▸ Work required
Set down all of the records exactly.

▸ Study material
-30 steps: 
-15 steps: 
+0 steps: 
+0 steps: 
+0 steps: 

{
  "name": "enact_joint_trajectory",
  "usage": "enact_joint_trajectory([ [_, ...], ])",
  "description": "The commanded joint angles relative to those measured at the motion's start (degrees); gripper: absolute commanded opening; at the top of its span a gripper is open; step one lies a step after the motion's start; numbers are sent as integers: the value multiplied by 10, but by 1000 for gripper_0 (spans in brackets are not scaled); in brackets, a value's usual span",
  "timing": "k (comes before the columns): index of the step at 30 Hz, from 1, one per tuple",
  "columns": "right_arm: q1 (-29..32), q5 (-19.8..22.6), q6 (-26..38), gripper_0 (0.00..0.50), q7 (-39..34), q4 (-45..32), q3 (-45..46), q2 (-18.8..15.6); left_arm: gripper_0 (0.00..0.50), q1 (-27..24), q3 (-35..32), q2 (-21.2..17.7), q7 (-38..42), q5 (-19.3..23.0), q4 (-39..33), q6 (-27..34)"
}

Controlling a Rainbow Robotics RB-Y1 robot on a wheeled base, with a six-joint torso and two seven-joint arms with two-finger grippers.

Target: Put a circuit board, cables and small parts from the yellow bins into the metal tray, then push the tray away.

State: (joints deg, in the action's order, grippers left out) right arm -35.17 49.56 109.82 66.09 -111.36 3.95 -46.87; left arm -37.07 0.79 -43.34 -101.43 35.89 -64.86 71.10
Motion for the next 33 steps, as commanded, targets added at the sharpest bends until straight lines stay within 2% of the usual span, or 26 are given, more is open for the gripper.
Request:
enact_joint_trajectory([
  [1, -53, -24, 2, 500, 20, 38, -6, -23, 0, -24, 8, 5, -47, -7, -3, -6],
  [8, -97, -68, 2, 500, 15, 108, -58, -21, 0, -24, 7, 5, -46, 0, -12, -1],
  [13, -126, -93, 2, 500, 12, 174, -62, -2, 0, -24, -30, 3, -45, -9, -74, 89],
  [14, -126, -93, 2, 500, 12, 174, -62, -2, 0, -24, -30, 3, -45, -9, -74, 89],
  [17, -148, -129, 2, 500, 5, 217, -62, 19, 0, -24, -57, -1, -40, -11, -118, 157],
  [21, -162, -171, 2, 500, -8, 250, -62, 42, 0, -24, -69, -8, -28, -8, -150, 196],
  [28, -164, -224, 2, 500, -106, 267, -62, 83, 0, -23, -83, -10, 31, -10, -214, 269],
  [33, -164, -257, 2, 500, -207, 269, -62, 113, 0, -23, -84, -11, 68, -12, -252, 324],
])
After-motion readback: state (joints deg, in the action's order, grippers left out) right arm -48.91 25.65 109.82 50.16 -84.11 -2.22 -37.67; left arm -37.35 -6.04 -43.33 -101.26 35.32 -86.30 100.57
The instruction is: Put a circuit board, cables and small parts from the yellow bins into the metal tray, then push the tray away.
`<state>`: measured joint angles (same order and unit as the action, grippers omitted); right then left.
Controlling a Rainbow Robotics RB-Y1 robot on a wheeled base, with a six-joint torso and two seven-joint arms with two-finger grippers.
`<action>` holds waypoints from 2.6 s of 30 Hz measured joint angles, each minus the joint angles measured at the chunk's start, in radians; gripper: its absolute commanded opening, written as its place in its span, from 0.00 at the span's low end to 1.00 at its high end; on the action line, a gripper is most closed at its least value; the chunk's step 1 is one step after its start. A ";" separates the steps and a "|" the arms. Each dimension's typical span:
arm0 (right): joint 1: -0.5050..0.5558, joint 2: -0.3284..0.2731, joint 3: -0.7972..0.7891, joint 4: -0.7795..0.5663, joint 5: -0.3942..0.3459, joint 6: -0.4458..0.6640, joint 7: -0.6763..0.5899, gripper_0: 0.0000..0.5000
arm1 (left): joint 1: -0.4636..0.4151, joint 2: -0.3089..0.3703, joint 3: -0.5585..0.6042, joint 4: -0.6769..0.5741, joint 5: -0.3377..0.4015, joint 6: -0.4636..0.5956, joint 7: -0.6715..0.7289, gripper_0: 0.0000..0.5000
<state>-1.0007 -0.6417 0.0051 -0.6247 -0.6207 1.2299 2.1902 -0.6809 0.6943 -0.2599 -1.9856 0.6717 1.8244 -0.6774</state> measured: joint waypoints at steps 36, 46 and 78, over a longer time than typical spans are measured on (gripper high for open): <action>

▸ Task result
-30 steps: 
-15 steps: 
+0 steps: 
+0 steps: 
+0 steps: 

{
  "name": "enact_joint_trajectory",
  "usage": "enact_joint_trajectory([ [_, ...], ])",
  "description": "The commanded joint angles relative to those measured at the motion's start (degrees); gripper: absolute commanded opening; at the top of its span a gripper is open; step one lies a step after the motion's start; numbers are sent as integers: the value multiplied by 10, but by 1000 for gripper_0 (spans in brackets are not scaled); in brackets, a value's usual span",
  "timing": "k (comes before the columns): index of the step at 30 Hz, from 1, one per tuple",
  "columns": "right_arm: q1 (-29..32), q5 (-19.8..22.6), q6 (-26..38), gripper_0 (0.00..0.50), q7 (-39..34), q4 (-45..32), q3 (-45..46), q2 (-18.8..15.6); left_arm: gripper_0 (0.00..0.50), q1 (-27..24), q3 (-35..32), q2 (-21.2..17.7), q7 (-38..42), q5 (-19.3..23.0), q4 (-39..33), q6 (-27..34)"
}

Controlling a Rainbow Robotics RB-Y1 robot on a wheeled base, with a six-joint torso and two seven-joint arms with two-finger grippers.

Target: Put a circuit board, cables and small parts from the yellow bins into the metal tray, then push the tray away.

State: (joints deg, in the action's order, grippers left out) right arm -35.17 49.56 109.82 66.09 -111.36 3.95 -46.87; left arm -37.07 0.79 -43.34 -101.43 35.89 -64.86 71.10
Motion for the next 33 steps, as commanded, targets added at the sharpest bends until straight lines stay within 2% of the usual span, or 26 are given, more is open for the gripper.
Request:
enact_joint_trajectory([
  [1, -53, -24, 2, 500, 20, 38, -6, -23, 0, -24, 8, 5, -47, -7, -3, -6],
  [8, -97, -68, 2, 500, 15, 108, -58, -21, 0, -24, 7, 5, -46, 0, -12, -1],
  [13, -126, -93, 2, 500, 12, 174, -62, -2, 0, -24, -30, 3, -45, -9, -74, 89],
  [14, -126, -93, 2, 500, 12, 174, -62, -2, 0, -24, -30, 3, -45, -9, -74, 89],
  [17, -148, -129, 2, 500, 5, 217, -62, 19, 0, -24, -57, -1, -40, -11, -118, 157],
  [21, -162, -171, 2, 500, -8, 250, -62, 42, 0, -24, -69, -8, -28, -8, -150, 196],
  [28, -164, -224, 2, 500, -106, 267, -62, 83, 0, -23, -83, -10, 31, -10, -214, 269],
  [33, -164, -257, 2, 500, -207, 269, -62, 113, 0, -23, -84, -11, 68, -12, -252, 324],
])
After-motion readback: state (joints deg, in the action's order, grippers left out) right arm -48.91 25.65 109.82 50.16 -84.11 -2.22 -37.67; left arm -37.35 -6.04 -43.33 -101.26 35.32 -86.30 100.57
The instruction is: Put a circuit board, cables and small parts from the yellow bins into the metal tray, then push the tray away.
`<state>`: measured joint angles (same order and unit as the action, grippers omitted); right then left.
Controlling a Rainbow Robotics RB-Y1 robot on a wheeled base, with a six-joint torso and two seven-joint arms with two-finger grippers.
`<action>` holds waypoints from 2.6 s of 30 Hz measured joint angles, each minus the joint angles measured at the chunk's start, in radians; gripper: its absolute commanded opening, written as its place in its span, from 0.00 at the span's low end to 1.00 at its high end; on the action line, a gripper is most closed at its least value; the chunk's step 1 is one step after its start. A ";" separates the steps and a "|" the arms. Each dimension's typical span:
arm0 (right): joint 1: -0.5050..0.5558, joint 2: -0.3284..0.2731, joint 3: -0.7972..0.7891, joint 4: -0.7795..0.5663, joint 5: -0.3942..0.3459, joint 6: -0.4458..0.6640, joint 7: -0.6763..0.5899, gripper_0: 0.0000..0.5000
arm1 (left): joint 1: -0.4636..0.4151, joint 2: -0.3089..0.3703, joint 3: -0.5585..0.6042, joint 4: -0.6769..0.5741, joint 5: -0.3377..0.4015, joint 6: -0.4636..0.5956, joint 7: -0.6715..0.7289, gripper_0: 0.0000..0.5000
<state>-1.0007 -0.6417 0.0051 -0.6247 -0.6207 1.2299 2.1902 -0.6809 0.6943 -0.2599 -1.9856 0.6717 1.8244 -0.6774</state> measured: joint waypoints at steps 36, 46 and 78, over a longer time than typical spans are measured on (gripper high for open): <action>

Work on the exercise is finished.